Byfield was the original "front of house" genius. He understood that people are inherently tribal. We want to be in the "in" group. The Blue Prince brand was the gatekeeper of that group.
Practical Steps for History Seekers
If you want to experience what's left of this era, you have to be intentional about it. The original Blue Prince Pump Room doesn't exist in its 1940s form, but the echoes are everywhere in the Gold Coast.
✨ Don't miss: Cooper City FL Zip Codes: What Moving Here Is Actually Like
- Visit the Ambassador Chicago: Go to the bar. Order a classic martini—dirty, gin, no blue cheese olives (keep it authentic).
- Look at the "Wall of Fame": Many of the original photos have been preserved or archived. Study the faces. It's a masterclass in 20th-century style.

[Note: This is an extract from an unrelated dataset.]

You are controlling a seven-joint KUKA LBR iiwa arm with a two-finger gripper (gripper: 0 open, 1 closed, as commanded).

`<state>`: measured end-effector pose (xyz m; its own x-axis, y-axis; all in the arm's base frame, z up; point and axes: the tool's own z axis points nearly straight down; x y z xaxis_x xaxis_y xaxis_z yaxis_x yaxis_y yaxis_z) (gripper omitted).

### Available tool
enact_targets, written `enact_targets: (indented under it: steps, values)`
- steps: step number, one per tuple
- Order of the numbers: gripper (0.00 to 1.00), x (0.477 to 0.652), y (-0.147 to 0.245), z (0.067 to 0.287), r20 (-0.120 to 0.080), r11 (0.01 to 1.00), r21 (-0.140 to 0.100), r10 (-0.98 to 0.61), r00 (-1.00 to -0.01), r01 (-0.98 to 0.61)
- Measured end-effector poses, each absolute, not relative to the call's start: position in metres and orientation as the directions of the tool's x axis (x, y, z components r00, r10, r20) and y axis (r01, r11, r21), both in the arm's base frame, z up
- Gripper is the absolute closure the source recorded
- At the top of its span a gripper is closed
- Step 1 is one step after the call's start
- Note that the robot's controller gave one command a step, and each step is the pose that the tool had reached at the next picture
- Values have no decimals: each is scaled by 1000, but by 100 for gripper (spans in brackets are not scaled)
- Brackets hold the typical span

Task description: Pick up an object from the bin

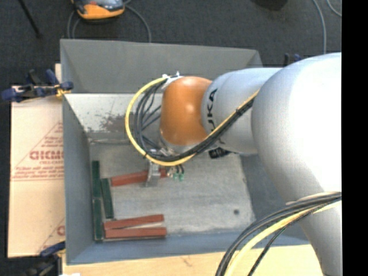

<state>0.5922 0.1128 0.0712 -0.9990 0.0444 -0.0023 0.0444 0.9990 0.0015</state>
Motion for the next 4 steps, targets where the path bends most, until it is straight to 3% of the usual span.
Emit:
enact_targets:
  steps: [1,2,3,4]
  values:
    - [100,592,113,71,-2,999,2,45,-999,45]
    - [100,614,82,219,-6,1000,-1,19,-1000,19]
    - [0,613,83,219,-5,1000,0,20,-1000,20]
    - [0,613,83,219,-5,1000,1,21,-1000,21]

- Walk the Gold Coast at Night: The area around State and Goethe still feels like old money. The shadows are the same ones the Blue Prince regulars walked through seventy years ago.

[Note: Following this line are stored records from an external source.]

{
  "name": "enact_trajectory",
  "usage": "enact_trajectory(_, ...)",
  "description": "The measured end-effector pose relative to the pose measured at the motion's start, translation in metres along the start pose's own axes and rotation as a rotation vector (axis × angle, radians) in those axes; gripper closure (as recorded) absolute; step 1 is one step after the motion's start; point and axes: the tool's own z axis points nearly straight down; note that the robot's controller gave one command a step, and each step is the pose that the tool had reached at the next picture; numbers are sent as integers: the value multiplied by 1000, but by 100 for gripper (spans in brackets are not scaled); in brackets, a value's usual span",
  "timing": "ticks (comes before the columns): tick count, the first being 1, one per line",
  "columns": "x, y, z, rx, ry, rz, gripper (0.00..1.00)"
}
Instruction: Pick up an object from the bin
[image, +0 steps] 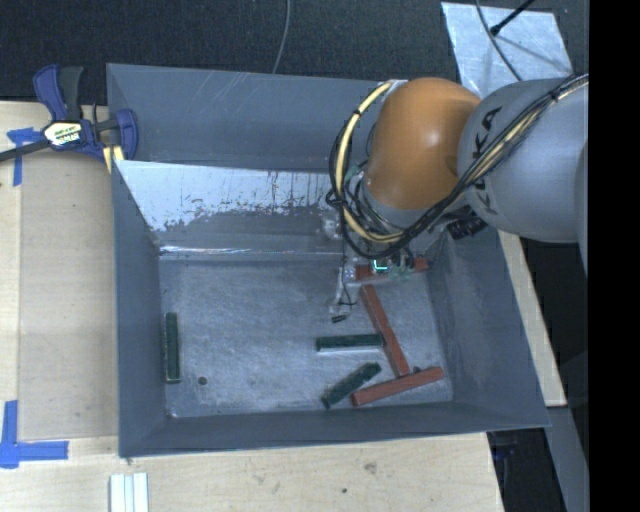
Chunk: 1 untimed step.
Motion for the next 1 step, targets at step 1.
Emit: enact_trajectory(1,-2,0,-5,0,-8,1,0)
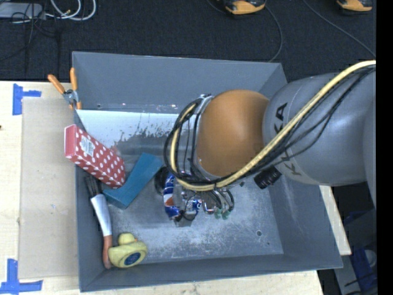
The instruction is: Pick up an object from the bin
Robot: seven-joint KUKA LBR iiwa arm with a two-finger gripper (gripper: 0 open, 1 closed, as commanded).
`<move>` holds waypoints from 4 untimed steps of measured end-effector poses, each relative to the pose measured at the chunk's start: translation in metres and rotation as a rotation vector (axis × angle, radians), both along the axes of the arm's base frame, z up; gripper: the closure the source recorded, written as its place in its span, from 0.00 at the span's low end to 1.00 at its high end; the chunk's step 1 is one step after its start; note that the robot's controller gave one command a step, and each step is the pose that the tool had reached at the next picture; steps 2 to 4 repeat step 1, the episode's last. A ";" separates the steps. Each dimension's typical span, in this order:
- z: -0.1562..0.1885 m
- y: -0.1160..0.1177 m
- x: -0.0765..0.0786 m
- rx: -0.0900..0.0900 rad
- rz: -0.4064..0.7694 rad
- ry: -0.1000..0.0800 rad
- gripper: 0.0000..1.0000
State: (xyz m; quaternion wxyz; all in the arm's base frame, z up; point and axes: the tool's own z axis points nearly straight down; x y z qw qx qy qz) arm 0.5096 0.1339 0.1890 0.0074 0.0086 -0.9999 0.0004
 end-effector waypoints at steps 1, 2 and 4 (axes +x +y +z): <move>0.038 0.002 -0.010 -0.001 0.015 0.002 1.00; 0.038 0.002 -0.010 -0.001 0.015 0.002 1.00; 0.038 0.002 -0.010 -0.001 0.015 0.002 1.00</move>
Offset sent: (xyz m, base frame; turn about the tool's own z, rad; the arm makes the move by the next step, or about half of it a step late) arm -0.0050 0.0110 0.0707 -0.0630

- Research the Byfield Era: If you’re a real nerd for this stuff, find a copy of "The Pump Room Cookbook." It’s a window into a world of heavy cream and zero regrets.
The Blue Prince Pump Room wasn't just a room. It was a mood. It was the belief that for a few hours, under the right lights, with the right drink, you could be a prince yourself. Or at least sit next to one.
The swords might be gone, and the sapphire coats might be in a museum or a dusty basement, but the idea of the "Blue Prince" survives every time someone in Chicago decides to dress up, head out, and demand a better table than they probably deserve.
Moving Forward with the Legacy
Don't expect a time machine when you visit. Expect a palimpsest—layers of history built on top of each other. The Blue Prince Pump Room is the bottom layer, the foundation that everything else stands on.
To truly honor the history, don't just take a selfie. Put the phone down. Talk to the person across from you. Order something you can't pronounce. Be a little bit loud. That’s what Ernie Byfield would have wanted. That is the only way to keep the spirit of the Blue Prince alive in a world that is increasingly obsessed with the quiet and the clean.
Next Steps for Your Chicago Visit:
Book a table at the Ambassador Chicago specifically for a late-evening drink to avoid the brunch crowds. Ask the bartender if they have any stories about the old Booth One. Many of the long-term staff at the hotel have inherited "oral histories" from previous generations of servers that you won't find in any guidebook. Once you've had your fill of the Gold Coast, head south to the Chicago History Museum; they occasionally rotate exhibits featuring the original Blue Prince costumes and menus, providing a tactile connection to the city's most glamorous era.